Reverse Culture Shock: readjusting to life back home Welcome Home! by Laura Appleyard

This article was written by Kate Merrick, published on 10th March 2012 and has been read 6868 times.

Last year I was a teaching assistant in Laon, a small town in Picardie. As I nervously negotiated my first weeks there, assimilating to a new job and a new culture at the same time, had someone told me that it would be harder to leave than it was to arrive, I would have told them they were crazy.

My first three weeks were a blur of paperwork, photocopying cards and introduction classes that left me feeling both exhilarated and exhausted. There was the occasional class who had unanimously decided to meet this strange English girl with a wall of silence. But, by and large, I won them over. The challenge of getting and keeping my students’ attention, especially with the more boring topics, went from intimidating to exciting. When my students (and I) had a great class, both in the sense of learning and having fun, I left feeling proud of them and satisfied that I had achieved my aim.

Then there were the cultural adaptations: little things like not backing away as my colleagues lent forwards for the “bises” (kissing on both cheeks), finding out the hard way that Laon is closed on a Sunday, finding a good quality, four course lunch in the school canteen, learning to shrug it off when the many strikes prevented me from getting a train/bus/having more than two students show up for my class. But I got used to the “bises” and making sure I had food in for the weekend. I got used to my main meal being at lunchtime, always followed by a hot chocolate and a chat in the staffroom. I even got used to the strikes, which occasionally messed up my carefully prepared classes and my equally carefully prepared travel plans. In fact, I got so used to all of this so quickly that any hint of culture shock was absorbed and balanced out by the amazing new experiences I was caught up in.

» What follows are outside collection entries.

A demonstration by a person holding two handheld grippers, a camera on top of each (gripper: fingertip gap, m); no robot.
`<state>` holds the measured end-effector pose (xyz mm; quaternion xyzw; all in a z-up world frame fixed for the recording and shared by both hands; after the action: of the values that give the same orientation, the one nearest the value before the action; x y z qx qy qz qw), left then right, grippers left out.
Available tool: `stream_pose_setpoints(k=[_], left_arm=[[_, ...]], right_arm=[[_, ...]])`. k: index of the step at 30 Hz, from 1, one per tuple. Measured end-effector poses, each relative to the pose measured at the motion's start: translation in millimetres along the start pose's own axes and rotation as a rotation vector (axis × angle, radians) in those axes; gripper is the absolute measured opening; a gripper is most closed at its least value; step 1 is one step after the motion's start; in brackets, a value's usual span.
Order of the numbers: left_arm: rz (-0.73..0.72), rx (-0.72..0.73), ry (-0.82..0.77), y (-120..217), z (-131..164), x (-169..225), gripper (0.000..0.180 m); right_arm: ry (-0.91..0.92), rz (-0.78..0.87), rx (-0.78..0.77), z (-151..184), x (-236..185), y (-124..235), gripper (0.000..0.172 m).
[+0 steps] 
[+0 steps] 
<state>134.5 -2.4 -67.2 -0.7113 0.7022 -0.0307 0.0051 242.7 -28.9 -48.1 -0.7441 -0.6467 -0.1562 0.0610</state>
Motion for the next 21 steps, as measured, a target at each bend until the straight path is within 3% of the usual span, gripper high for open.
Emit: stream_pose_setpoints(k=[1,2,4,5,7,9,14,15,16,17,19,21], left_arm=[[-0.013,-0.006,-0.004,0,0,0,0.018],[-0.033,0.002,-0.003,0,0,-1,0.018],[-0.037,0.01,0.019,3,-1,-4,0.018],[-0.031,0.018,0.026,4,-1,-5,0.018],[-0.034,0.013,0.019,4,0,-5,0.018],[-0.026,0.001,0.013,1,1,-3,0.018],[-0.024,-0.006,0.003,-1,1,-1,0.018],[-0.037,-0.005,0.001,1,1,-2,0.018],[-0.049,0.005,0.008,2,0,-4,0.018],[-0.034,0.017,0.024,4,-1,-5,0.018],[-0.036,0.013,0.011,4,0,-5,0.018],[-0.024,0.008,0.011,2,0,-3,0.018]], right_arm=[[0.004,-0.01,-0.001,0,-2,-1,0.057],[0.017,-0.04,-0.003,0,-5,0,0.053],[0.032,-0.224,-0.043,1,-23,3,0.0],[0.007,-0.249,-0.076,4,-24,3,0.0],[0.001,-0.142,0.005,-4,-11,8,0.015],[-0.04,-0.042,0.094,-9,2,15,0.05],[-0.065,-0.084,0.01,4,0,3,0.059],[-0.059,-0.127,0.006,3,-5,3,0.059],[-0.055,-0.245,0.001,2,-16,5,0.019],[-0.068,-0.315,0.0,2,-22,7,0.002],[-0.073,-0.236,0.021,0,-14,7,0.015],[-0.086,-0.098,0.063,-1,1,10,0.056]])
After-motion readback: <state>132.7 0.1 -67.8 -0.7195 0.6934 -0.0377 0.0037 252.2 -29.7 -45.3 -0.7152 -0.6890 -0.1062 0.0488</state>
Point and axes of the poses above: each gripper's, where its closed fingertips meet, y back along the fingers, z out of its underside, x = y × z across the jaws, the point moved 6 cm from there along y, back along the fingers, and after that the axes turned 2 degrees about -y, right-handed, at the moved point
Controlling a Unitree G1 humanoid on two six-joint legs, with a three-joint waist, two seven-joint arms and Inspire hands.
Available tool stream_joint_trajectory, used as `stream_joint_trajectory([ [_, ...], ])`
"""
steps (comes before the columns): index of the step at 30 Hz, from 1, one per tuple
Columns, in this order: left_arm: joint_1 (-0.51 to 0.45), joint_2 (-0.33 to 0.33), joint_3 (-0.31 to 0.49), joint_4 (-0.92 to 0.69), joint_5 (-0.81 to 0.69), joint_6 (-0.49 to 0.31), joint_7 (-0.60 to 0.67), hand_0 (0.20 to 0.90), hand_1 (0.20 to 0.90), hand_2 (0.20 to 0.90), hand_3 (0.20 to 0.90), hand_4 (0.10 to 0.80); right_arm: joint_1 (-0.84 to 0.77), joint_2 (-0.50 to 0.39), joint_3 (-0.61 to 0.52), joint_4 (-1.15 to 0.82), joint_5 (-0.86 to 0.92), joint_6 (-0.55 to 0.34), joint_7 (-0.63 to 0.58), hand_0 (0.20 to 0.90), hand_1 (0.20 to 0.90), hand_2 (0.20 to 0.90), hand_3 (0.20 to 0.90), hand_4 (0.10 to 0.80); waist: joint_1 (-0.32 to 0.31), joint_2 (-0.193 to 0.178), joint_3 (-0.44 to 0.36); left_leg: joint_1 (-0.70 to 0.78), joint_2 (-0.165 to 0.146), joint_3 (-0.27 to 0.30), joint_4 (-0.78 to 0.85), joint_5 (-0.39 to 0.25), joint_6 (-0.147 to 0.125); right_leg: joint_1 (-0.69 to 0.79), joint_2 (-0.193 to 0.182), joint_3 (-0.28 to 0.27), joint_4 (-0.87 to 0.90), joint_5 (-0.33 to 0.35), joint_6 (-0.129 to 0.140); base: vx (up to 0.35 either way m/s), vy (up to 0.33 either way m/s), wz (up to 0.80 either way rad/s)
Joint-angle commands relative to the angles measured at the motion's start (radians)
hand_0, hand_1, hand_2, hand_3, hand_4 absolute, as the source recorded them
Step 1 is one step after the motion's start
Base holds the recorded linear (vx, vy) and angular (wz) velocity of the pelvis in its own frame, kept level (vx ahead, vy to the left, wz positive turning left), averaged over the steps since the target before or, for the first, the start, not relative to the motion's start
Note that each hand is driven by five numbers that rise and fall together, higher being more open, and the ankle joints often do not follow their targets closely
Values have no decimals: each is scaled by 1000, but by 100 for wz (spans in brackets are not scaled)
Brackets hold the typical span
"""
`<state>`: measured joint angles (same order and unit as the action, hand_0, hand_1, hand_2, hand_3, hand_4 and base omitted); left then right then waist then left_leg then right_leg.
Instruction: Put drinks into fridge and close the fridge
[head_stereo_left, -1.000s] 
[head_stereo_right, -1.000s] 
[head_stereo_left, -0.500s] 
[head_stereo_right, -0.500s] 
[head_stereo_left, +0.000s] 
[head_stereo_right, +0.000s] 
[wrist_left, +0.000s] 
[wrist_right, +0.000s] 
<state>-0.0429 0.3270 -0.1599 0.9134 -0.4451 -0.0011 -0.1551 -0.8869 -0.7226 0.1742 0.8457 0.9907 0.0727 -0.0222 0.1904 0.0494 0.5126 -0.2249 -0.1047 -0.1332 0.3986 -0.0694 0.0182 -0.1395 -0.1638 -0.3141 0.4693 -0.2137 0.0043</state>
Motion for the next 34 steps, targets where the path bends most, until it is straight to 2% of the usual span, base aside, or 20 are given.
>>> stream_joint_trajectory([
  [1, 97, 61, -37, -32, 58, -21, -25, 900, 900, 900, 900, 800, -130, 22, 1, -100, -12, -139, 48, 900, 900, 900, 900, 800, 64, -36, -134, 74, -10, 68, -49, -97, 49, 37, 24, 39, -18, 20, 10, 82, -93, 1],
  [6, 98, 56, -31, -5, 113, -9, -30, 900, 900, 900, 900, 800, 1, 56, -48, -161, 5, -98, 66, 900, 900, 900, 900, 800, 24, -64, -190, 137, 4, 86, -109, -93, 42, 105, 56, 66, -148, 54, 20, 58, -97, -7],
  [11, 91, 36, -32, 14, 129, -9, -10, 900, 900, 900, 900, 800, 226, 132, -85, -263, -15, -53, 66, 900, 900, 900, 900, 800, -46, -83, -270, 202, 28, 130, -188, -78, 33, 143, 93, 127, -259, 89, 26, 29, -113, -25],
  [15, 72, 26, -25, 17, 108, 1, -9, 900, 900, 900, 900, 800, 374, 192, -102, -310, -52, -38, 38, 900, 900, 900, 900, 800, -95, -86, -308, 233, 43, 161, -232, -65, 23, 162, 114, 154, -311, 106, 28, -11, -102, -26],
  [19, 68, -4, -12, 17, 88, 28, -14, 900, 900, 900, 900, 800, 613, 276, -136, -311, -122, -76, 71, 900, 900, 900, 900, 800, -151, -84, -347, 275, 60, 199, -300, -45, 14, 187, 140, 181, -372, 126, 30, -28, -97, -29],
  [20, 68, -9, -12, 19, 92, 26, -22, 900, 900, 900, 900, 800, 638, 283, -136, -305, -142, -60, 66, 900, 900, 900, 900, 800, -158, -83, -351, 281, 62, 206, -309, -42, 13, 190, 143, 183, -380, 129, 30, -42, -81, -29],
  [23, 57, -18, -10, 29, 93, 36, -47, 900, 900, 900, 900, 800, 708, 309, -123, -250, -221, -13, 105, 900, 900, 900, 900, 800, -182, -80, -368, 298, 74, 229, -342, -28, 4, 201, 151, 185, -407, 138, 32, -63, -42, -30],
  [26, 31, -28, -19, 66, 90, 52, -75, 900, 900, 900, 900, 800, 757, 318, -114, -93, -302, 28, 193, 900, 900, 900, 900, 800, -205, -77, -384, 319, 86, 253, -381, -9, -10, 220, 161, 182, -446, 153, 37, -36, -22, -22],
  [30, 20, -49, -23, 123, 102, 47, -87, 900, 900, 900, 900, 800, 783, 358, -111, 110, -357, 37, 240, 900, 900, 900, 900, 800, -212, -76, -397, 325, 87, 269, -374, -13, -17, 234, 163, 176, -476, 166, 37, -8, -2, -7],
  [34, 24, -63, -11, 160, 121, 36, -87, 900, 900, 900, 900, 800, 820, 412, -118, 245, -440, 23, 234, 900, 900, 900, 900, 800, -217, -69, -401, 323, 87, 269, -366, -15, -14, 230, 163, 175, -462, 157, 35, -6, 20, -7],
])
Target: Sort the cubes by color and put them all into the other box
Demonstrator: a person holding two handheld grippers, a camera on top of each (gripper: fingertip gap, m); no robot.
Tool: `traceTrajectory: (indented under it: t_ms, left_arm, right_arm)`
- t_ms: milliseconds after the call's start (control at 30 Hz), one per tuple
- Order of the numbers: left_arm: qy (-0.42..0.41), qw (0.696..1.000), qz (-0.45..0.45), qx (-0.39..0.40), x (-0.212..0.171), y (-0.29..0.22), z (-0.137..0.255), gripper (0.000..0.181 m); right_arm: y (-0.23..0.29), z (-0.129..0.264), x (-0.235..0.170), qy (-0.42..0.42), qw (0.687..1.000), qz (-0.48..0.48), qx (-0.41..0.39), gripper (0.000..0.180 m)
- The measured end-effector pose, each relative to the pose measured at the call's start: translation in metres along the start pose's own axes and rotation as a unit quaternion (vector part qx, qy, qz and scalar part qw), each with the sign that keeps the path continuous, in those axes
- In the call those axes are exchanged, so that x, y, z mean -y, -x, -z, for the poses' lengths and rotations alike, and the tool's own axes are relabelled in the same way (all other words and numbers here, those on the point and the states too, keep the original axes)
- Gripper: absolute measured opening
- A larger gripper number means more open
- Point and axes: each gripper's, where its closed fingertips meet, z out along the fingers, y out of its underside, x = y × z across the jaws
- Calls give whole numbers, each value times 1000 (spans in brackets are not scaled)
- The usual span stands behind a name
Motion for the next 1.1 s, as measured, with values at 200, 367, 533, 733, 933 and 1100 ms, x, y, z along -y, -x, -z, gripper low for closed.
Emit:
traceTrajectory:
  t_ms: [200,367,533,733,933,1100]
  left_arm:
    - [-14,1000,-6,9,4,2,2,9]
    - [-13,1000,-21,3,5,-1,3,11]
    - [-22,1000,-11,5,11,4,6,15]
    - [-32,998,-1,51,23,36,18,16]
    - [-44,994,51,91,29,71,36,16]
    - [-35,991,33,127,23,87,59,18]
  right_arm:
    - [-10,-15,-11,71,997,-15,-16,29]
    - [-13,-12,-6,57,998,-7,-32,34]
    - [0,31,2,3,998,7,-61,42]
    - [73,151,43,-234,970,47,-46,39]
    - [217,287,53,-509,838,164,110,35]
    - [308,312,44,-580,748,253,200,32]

So you can imagine my surprise when, on returning home in May, I felt somehow out of place. I found myself having to think about how to greet people (Hug? Kiss? Handshake?…it was so much easier when I could just kiss them on each cheek). I was put off eating out (really, those rubbishy ingredients and they want to charge how much for it?! My school canteen was better than that!). Most of all, I was at a loss (no more lesson plans?! But I have so many ideas…). Even things as basic as how people dressed in France had permeated my subconscious to such an extent that I threw out half of my wardrobe as soon as I got home without even trying any of it on.

This grumpy restlessness continued on and off throughout the summer holidays. I couldn’t shake the feeling that this was my home, so there must be something wrong with me if I couldn’t fit back in, right? Then I started my final year of uni. To my immense relief, when I confided in others on my course about this “off” feeling, no one told me I was losing it and almost everyone agreed: it was culture shock. Some people hadn’t noticed the culture shock either way, some had had trouble adapting in their year abroad countries, but those who felt it coming home had found it particularly hard to deal with. Not least, because they weren’t expecting it. No one warns you that coming home from a culture you have integrated into can be equally or more stressful than integrating in the first place.

So this is me warning you, and telling you what I wish I had known last summer: maybe it won’t affect you, but if you do feel this way, you are not alone. As off-putting as it can be, it is perfectly normal to feel culture shock on leaving for or on returning from your year abroad. Try to see it as proof that you are taking a little bit of your cultural experience with you. And above all don’t let it get you down, because the culture shock will pass and when it does, you will be left with the wonderful memories of your year abroad and, if you can control your reaction to culture shock better than I did, a fully intact wardrobe.